What you are asked to do: Give back the data below exactly, with every line kept the same.

======

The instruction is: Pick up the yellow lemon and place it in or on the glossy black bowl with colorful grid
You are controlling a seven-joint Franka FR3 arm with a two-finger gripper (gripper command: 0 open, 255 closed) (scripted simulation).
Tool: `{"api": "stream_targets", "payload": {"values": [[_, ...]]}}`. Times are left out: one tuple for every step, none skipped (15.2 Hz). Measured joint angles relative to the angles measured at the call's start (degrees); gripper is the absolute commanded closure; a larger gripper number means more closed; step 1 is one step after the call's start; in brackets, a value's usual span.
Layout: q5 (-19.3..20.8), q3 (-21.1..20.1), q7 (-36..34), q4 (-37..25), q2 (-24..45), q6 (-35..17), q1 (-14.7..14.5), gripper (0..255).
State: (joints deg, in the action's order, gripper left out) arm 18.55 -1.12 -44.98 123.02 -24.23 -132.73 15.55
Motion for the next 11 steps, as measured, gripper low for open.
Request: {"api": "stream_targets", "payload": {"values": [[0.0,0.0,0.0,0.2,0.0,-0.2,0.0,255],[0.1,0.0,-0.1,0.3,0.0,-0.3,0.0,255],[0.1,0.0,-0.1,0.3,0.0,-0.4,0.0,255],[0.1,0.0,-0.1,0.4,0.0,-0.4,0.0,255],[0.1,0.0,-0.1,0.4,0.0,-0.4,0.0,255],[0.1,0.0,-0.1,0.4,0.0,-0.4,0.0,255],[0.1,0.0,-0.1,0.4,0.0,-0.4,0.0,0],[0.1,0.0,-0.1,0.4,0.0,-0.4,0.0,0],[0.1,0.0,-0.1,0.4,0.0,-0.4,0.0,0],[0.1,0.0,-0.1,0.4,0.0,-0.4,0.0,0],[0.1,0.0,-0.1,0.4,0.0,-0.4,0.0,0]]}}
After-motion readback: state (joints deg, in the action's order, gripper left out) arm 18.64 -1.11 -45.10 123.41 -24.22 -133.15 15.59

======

Output for this exercise:
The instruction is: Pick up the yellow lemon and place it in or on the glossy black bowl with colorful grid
You are controlling a seven-joint Franka FR3 arm with a two-finger gripper (gripper command: 0 open, 255 closed) (scripted simulation).
Tool: `{"api": "stream_targets", "payload": {"values": [[_, ...]]}}`. Times are left out: one tuple for every step, none skipped (15.2 Hz). Measured joint angles relative to the angles measured at the call's start (degrees); gripper is the absolute commanded closure; a larger gripper number means more closed; step 1 is one step after the call's start; in brackets, a value's usual span.
Layout: q5 (-19.3..20.8), q3 (-21.1..20.1), q7 (-36..34), q4 (-37..25), q2 (-24..45), q6 (-35..17), q1 (-14.7..14.5), gripper (0..255).
State: (joints deg, in the action's order, gripper left out) arm 18.55 -1.12 -44.98 123.02 -24.23 -132.73 15.55
Motion for the next 11 steps, as measured, gripper low for open.
Request: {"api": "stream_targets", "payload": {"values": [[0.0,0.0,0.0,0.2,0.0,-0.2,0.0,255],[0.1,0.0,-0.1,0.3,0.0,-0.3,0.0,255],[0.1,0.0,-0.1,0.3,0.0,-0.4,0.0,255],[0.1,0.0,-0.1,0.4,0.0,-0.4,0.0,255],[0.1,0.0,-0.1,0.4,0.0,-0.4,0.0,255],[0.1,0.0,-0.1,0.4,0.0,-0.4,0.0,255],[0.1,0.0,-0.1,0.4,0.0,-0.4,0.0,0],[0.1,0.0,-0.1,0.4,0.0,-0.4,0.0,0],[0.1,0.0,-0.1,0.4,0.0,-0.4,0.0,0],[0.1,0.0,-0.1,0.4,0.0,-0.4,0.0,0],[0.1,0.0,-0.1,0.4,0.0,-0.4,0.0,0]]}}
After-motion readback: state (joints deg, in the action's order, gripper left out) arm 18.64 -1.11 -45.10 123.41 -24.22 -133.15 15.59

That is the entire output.